Biomarker patterns unique to MIS-C and severe COVID in children identified
Using powerful sequencing technology, researchers have identified specific biomarker patterns in the blood that are unique to severe COVID-19 infection, as well as others unique to Multisystem Inflammatory Syndrome in Children (MIS-C), a severe complication of COVID-19 infection in children. These findings pave the way for development of potential diagnostic tests in the future, according to a multi-center study published in Cell Reports Medicine. The study includes 416 blood samples from 237 patients at Children’s National Hospital, University of California at San Francisco and Emory University/Children’s Healthcare of Atlanta.
“Our overall goal is to develop tests that can accurately predict if a child with COVID is likely to develop severe disease, and also accurately distinguish children with MIS-C from children with other causes of fever,” says co-author Roberta DeBiasi, M.D., M.S., principal investigator of the study site at Children’s National and chief of the Division of Pediatric Infectious Diseases there. “These two groups of children can decompensate quickly and require rapid diagnosis and more aggressive treatments right from the beginning.”
MIS-C is a condition where different parts of the body, including skin, mucous membranes, gastrointestinal tract, heart, lungs, kidneys or brain can become inflamed after a COVID-19 infection. Researchers still don’t know why some children develop the condition and why minority children are over-represented in MIS-C cases.
The study is funded by National Institutes of Health’s Eunice Kennedy Shriver National Institute of Child Health and Human Development as part of a national effort to develop approaches to identify children at high risk of developing MIS-C.
The longitudinal analysis included 416 blood samples from 70 patients with acute COVID-19 (mild, moderate and severe illness) and 141 patients with MIS-C across the three hospitals. Blood samples included those that were collected at the beginning of the illness, during initial recovery, one-month after hospitalization and more than three months after illness.
Investigators used a combination of both whole blood RNA (wbRNA) sequencing, as well as cell-free RNA (cfRNA) and cell-free DNA (cfDNA) sequencing of plasma samples to identify key biosignatures. Information from wbRNA is primarily from circulating white blood cells and identifies inflammatory and immune responses to infection. In contrast, both cfRNA and cfDNA can inform about the levels and types of cell death from peripheral tissues.
“wbRNA analyses revealed that although multiple inflammatory pathways were activated in both severe COVID-19 and MIS-C, there were specific patterns that were unique to each disease and distinguish them from mild COVID and other control conditions,” says Meghan Delaney, D.O., M.P.H., co-author and co-investigator of the study at Children’s National. “This finding can be useful in understanding the pathogenesis of the diseases and also in developing a diagnostic test.”

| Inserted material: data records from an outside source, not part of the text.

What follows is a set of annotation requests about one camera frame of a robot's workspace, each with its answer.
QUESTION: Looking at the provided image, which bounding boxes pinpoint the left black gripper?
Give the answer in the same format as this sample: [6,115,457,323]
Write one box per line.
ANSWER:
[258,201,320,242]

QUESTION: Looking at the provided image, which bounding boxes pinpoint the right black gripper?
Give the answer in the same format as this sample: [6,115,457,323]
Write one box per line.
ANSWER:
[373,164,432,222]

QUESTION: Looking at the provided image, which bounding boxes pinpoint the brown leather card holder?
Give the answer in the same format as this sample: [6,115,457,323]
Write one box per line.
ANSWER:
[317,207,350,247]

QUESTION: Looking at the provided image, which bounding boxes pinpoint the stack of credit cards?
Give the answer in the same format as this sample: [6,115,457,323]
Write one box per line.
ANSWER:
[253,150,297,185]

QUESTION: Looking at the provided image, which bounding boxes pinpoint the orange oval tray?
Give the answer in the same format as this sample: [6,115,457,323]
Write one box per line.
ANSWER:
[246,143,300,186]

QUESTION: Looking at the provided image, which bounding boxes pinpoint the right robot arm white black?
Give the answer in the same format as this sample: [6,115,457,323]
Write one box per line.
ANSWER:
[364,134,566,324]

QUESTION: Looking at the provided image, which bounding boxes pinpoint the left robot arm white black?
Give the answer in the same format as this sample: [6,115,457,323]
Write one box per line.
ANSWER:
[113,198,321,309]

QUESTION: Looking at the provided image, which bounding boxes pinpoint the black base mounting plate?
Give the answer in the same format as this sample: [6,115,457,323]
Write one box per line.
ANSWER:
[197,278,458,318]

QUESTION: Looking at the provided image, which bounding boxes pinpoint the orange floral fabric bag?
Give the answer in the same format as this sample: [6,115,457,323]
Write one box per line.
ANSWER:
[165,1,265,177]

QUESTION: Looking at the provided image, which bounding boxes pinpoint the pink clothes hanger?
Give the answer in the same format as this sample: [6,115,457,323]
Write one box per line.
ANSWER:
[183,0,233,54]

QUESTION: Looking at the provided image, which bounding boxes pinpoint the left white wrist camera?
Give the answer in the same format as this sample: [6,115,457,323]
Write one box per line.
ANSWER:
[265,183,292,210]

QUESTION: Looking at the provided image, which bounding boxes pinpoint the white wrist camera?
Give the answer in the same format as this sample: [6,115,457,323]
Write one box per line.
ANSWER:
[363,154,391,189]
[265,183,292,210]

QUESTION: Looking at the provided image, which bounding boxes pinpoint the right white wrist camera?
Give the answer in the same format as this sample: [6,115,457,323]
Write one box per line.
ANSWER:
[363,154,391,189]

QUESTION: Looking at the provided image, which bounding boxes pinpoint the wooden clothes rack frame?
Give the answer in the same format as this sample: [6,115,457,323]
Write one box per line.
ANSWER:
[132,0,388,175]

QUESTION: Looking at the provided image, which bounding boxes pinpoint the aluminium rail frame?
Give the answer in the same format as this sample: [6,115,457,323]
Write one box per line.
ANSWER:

Additionally, cfRNA and cfDNA analysis from MIS-C patients demonstrated distinct signatures of cell injury and death, including endothelial cells, which are the lining of blood vessels, and a type of neuronal cells called Schwann cells, indicating increased levels of organ injury compared to samples from COVID-19 patients.
“To our knowledge, no one has performed comprehensive analysis of both plasma cell-free RNA and whole blood RNA, as well as cell-free DNA in this setting, which is a powerful approach because it gives us different but complementary types of information,” says Dr. DeBiasi.
During the next three years of the four-year grant, researchers will continue working on developing a test that will accurately distinguish MIS-C from other inflammatory conditions affecting children such as Kawasaki Disease, as well as a test which can predict the likelihood of severe COVID-19 infection. Although this may be applied on a research basis in the near future, Dr. DeBiasi says it can take a period of months to years of regulatory reviews before such a diagnostic test could become available commercially.